The Financial Times article, "Push for diversity brings rush of business for executive headhunters​," quoted Russell Reynolds Associates Consultant Margot McShane on the uptick in demand for diverse board directors and how to find them. The article is excerpted below.


Pressure to speed up glacial progress on adding more women and minorities to corporate boards has brought a rush of new business for specialist headhunters.


After Nasdaq announced in December that companies listed on its exchange should have at least one woman and one member of an under-represented minority on their boards, companies have called in recruiting firms, often asking them to broaden their searches beyond the usual pool of former top executives.


Some businesses also want help with embedding diversity in board succession plans and advice on how to tackle conversations about ethnicity and sexual orientation at the highest corporate level.


In 2008, only 8 per cent of board members at Russell 3000 companies identified their race as non-white, according to advisory group Institutional Shareholder Services. By 2020, after more than a decade of corporate pledges to improve diversity in a country where 40 per cent of the population is not white, the figure had risen to only 12 per cent.

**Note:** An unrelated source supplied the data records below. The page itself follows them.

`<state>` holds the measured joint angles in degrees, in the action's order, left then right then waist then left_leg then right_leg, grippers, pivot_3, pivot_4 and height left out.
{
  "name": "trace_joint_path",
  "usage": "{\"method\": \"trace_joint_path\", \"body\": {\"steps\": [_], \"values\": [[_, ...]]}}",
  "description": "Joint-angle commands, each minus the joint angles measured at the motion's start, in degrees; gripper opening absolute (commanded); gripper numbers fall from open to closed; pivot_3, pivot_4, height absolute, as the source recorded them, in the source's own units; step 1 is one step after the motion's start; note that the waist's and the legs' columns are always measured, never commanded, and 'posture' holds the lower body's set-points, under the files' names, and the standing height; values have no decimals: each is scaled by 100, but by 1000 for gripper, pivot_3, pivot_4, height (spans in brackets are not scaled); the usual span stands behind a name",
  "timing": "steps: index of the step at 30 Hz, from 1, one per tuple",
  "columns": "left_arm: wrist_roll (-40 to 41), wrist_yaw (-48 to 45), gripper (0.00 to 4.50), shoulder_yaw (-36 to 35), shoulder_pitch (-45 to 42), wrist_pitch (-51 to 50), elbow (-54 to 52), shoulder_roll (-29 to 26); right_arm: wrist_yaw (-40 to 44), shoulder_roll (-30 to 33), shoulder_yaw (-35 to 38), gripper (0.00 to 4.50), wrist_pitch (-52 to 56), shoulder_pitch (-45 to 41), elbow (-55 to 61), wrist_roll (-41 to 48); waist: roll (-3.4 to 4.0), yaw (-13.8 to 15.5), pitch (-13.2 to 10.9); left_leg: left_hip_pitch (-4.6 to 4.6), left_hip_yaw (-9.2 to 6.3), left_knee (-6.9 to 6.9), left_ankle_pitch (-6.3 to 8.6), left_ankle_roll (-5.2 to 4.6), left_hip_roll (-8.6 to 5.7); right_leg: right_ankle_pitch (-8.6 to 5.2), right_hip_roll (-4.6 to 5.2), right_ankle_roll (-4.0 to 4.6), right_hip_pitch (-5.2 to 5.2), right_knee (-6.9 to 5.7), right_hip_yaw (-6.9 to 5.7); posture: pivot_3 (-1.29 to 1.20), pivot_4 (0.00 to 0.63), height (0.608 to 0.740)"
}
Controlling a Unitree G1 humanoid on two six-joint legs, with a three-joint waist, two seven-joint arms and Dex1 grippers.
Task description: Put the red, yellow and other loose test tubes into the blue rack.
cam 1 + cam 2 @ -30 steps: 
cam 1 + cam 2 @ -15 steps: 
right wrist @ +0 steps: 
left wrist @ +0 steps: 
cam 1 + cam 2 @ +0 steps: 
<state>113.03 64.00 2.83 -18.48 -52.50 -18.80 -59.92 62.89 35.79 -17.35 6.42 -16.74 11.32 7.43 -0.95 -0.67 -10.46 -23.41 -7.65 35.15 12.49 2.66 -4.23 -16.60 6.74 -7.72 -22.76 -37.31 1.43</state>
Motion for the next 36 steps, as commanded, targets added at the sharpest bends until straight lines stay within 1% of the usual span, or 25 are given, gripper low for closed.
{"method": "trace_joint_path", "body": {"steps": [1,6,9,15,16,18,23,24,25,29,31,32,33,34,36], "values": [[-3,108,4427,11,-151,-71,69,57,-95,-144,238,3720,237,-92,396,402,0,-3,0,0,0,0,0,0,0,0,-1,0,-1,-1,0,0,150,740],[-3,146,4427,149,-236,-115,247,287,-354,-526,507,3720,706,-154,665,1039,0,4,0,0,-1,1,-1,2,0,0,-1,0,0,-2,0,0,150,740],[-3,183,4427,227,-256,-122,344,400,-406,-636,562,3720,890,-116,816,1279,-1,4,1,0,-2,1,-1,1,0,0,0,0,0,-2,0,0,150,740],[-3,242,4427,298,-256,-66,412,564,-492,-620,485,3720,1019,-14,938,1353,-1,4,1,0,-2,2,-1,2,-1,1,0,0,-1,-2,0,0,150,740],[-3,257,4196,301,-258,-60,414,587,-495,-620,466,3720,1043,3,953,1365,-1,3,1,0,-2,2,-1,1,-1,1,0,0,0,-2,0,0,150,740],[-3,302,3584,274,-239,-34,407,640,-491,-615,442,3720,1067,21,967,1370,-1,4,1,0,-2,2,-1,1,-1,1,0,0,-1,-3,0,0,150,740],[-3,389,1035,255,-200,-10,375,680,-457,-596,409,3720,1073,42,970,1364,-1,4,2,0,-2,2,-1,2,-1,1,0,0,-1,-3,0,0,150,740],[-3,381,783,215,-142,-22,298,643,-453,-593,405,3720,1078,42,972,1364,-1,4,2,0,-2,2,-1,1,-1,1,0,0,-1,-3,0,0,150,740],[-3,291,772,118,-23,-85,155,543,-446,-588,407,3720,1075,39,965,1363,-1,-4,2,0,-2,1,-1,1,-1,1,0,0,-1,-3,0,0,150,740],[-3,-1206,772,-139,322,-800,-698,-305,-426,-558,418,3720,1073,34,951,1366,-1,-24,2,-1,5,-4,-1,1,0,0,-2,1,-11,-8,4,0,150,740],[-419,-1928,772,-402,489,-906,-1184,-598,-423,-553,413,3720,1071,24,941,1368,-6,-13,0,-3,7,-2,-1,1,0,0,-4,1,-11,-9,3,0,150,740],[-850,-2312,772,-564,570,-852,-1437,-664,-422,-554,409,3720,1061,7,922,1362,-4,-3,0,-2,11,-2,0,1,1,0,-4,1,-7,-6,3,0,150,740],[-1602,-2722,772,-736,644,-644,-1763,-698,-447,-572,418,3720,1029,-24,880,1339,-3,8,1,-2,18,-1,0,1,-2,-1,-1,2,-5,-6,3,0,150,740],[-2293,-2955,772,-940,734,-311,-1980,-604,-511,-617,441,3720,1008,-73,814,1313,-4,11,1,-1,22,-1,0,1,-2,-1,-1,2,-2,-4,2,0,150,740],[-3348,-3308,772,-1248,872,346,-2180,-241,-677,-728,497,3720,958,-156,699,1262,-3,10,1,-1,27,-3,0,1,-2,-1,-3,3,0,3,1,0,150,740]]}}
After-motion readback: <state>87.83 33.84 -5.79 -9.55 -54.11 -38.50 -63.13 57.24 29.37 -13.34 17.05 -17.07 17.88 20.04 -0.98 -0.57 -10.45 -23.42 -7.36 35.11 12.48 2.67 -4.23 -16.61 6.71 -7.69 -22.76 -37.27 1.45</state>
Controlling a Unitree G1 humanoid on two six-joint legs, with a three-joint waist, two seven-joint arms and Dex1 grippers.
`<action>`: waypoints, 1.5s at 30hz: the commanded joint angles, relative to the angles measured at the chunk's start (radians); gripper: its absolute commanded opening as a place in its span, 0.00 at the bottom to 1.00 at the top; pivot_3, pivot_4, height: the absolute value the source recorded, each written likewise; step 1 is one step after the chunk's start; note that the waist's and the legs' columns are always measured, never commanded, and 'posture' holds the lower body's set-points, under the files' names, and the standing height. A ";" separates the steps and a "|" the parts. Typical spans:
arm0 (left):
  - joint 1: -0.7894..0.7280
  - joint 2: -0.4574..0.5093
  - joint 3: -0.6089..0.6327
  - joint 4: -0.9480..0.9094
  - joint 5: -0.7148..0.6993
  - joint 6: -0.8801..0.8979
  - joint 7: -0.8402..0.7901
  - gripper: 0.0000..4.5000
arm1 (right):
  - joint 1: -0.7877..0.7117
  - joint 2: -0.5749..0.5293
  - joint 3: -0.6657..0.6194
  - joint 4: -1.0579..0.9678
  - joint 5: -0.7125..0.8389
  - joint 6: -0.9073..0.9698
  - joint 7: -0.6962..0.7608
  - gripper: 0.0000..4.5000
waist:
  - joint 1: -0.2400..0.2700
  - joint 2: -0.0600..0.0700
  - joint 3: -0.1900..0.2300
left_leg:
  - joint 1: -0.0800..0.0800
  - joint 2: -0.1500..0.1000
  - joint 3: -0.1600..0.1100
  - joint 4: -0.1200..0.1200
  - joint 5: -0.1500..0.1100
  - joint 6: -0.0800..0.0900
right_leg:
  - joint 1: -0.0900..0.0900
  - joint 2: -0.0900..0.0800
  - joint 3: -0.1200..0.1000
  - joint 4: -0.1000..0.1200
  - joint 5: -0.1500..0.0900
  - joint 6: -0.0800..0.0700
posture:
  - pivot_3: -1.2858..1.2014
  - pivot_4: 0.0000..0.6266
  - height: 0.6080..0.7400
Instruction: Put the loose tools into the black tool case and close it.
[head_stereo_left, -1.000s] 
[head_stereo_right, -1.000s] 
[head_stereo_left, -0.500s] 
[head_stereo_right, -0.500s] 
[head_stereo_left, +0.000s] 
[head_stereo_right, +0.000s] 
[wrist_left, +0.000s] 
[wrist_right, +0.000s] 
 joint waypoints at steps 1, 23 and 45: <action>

A diversity drive by US investors, exchanges and state legislators will force companies to widen their networks, said Margot McShane, a board and CEO hiring specialist at Russell Reynolds.


“There’s a race for talent” in public companies, private equity-backed groups and pre-IPO businesses alike, she said. “The highest quality diverse candidates — everyone’s calling them. Boards are going to have to look outside the obvious suspects as well as those within their networks because there aren’t enough of them.”


Her own firm had seen “a dramatic uptick” in demand for more diverse lists of board candidates since this summer’s Black Lives Matter protests, she said. It has also had many more calls since Nasdaq said listed companies should have at least two “diverse”directors.